**Exercise prompt**
What follows is a set of records; copy all of it exactly.
━━━━━ Supplied material ━━━━━
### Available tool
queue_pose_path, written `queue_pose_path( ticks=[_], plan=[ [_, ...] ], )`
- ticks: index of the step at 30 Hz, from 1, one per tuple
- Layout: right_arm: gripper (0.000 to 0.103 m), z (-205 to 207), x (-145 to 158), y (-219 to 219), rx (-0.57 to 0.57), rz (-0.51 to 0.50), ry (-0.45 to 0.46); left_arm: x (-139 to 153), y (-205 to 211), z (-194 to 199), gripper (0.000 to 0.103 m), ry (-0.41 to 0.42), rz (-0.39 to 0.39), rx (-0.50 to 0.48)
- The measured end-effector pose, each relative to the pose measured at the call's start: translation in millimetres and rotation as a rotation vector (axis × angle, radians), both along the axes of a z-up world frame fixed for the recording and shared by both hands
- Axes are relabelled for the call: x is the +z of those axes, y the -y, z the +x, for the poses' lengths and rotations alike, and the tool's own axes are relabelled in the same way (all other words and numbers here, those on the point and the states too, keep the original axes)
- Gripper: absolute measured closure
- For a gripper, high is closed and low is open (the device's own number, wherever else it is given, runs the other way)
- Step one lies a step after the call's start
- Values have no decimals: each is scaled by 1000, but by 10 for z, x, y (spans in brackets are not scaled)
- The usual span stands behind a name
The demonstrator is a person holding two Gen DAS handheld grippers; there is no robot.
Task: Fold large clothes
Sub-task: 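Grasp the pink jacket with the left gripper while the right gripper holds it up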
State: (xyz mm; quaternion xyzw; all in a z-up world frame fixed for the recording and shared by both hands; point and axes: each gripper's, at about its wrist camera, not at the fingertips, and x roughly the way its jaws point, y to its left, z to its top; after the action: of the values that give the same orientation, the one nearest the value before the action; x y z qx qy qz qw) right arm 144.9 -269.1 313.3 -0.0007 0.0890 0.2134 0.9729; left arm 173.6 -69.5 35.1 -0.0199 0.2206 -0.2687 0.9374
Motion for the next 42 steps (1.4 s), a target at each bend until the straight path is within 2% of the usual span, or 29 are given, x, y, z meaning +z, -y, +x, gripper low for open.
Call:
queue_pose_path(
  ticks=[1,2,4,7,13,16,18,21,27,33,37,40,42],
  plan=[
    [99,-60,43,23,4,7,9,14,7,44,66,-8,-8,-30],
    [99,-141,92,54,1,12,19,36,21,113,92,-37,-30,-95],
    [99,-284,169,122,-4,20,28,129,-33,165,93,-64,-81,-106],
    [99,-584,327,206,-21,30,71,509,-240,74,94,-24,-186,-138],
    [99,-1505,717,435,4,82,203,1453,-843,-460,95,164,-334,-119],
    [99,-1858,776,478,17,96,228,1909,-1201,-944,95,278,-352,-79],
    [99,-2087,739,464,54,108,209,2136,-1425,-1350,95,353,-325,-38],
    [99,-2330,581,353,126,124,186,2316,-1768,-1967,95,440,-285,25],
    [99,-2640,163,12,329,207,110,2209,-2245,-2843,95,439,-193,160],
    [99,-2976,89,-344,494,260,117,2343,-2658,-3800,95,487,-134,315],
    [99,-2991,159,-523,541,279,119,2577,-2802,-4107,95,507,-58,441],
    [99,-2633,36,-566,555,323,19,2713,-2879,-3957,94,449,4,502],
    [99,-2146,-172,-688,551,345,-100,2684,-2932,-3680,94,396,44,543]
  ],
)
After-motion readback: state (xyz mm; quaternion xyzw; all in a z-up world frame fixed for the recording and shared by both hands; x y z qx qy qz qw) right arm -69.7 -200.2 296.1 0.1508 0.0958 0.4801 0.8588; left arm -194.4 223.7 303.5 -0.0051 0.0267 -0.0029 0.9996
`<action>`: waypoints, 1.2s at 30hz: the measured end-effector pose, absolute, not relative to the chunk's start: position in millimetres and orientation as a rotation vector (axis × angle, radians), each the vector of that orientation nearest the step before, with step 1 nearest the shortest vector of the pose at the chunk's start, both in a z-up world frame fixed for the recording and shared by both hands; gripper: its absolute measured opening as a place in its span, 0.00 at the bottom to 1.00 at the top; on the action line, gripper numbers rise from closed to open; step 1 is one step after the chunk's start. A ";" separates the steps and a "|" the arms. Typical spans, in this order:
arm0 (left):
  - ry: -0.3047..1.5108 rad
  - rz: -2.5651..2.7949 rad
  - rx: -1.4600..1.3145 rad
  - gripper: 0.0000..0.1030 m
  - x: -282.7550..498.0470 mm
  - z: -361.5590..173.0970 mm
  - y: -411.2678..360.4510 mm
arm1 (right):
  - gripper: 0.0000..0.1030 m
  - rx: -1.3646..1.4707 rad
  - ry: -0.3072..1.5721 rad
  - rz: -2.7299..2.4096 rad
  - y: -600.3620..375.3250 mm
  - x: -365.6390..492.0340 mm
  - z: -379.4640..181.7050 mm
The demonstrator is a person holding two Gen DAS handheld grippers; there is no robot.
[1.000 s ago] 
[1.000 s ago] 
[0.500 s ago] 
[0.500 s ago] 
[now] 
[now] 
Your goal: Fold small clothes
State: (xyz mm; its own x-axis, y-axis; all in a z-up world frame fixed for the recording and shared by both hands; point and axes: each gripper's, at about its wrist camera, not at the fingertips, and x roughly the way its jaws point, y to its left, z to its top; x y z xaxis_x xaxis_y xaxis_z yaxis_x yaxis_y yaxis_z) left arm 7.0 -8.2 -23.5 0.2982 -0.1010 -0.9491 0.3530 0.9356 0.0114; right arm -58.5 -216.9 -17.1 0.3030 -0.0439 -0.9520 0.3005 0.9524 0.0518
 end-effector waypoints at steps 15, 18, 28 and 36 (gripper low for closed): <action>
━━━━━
**Result**
### Available tool
queue_pose_path, written `queue_pose_path( ticks=[_], plan=[ [_, ...] ], )`
- ticks: index of the step at 30 Hz, from 1, one per tuple
- Layout: right_arm: gripper (0.000 to 0.103 m), z (-205 to 207), x (-145 to 158), y (-219 to 219), rx (-0.57 to 0.57), rz (-0.51 to 0.50), ry (-0.45 to 0.46); left_arm: x (-139 to 153), y (-205 to 211), z (-194 to 199), gripper (0.000 to 0.103 m), ry (-0.41 to 0.42), rz (-0.39 to 0.39), rx (-0.50 to 0.48)
- The measured end-effector pose, each relative to the pose measured at the call's start: translation in millimetres and rotation as a rotation vector (axis × angle, radians), both along the axes of a z-up world frame fixed for the recording and shared by both hands
- Axes are relabelled for the call: x is the +z of those axes, y the -y, z the +x, for the poses' lengths and rotations alike, and the tool's own axes are relabelled in the same way (all other words and numbers here, those on the point and the states too, keep the original axes)
- Gripper: absolute measured closure
- For a gripper, high is closed and low is open (the device's own number, wherever else it is given, runs the other way)
- Step one lies a step after the call's start
- Values have no decimals: each is scaled by 1000, but by 10 for z, x, y (spans in brackets are not scaled)
- The usual span stands behind a name
The demonstrator is a person holding two Gen DAS handheld grippers; there is no robot.
Task: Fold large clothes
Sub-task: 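Grasp the pink jacket with the left gripper while the right gripper holds it up
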State: (xyz mm; quaternion xyzw; all in a z-up world frame fixed for the recording and shared by both hands; point and axes: each gripper's, at about its wrist camera, not at the fingertips, and x roughly the way its jaws point, y to its left, z to its top; after the action: of the values that give the same orientation, the one nearest the value before the action; x y z qx qy qz qw) right arm 144.9 -269.1 313.3 -0.0007 0.0890 0.2134 0.9729; left arm 173.6 -69.5 35.1 -0.0199 0.2206 -0.2687 0.9374
Motion for the next 42 steps (1.4 s), a target at each bend until the straight path is within 2% of the usual span, or 29 are given, x, y, z meaning +z, -y, +x, gripper low for open.
Call:
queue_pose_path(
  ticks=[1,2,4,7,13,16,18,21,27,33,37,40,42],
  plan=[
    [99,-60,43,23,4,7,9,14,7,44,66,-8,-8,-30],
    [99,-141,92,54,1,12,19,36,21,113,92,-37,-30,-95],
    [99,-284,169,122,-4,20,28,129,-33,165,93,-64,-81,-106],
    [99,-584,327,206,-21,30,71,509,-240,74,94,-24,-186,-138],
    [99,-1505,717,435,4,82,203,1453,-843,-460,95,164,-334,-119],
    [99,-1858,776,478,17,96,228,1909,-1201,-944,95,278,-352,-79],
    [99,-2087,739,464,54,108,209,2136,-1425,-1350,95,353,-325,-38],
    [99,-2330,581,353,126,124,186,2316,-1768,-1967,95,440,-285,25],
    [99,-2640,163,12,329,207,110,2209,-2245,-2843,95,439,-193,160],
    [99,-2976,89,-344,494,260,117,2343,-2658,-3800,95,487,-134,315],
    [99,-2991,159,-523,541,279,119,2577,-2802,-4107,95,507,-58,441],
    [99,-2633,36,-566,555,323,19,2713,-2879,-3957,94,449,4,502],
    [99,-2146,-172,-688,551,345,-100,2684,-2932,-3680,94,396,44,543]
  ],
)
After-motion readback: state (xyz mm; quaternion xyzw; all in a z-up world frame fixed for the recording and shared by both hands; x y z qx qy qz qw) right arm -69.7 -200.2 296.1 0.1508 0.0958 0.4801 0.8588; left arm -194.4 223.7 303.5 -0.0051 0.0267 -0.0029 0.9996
`<action>`: waypoints, 1.2s at 30hz: the measured end-effector pose, absolute, not relative to the chunk's start: position in millimetres and orientation as a rotation vector (axis × angle, radians), each the vector of that orientation nearest the step before, with step 1 nearest the shortest vector of the pose at the chunk's start, both in a z-up world frame fixed for the recording and shared by both hands; gripper: its absolute measured opening as a place in its span, 0.00 at the bottom to 1.00 at the top; on the action line, gripper numbers rise from closed to open; step 1 is one step after the chunk's start. A ";" separates the steps and a "|" the arms. Typical spans, in this order:
arm0 (left):
  - ry: -0.3047..1.5108 rad
  - rz: -2.5651..2.7949 rad
  - rx: -1.4600..1.3145 rad
  - gripper: 0.0000..0.1030 m
  - x: -282.7550..498.0470 mm
  - z: -361.5590..173.0970 mm
  - y: -411.2678..360.4510 mm
arm1 (right):
  - gripper: 0.0000..0.1030 m
  - rx: -1.3646..1.4707 rad
  - ry: -0.3072..1.5721 rad
  - rz: -2.7299..2.4096 rad
  - y: -600.3620..375.3250 mm
  - x: -365.6390..492.0340 mm
  - z: -379.4640..181.7050 mm
The demonstrator is a person holding two Gen DAS handheld grippers; there is no robot.
[1.000 s ago] 
[1.000 s ago] 
[0.500 s ago] 
[0.500 s ago] 
[now] 
[now] 
Your goal: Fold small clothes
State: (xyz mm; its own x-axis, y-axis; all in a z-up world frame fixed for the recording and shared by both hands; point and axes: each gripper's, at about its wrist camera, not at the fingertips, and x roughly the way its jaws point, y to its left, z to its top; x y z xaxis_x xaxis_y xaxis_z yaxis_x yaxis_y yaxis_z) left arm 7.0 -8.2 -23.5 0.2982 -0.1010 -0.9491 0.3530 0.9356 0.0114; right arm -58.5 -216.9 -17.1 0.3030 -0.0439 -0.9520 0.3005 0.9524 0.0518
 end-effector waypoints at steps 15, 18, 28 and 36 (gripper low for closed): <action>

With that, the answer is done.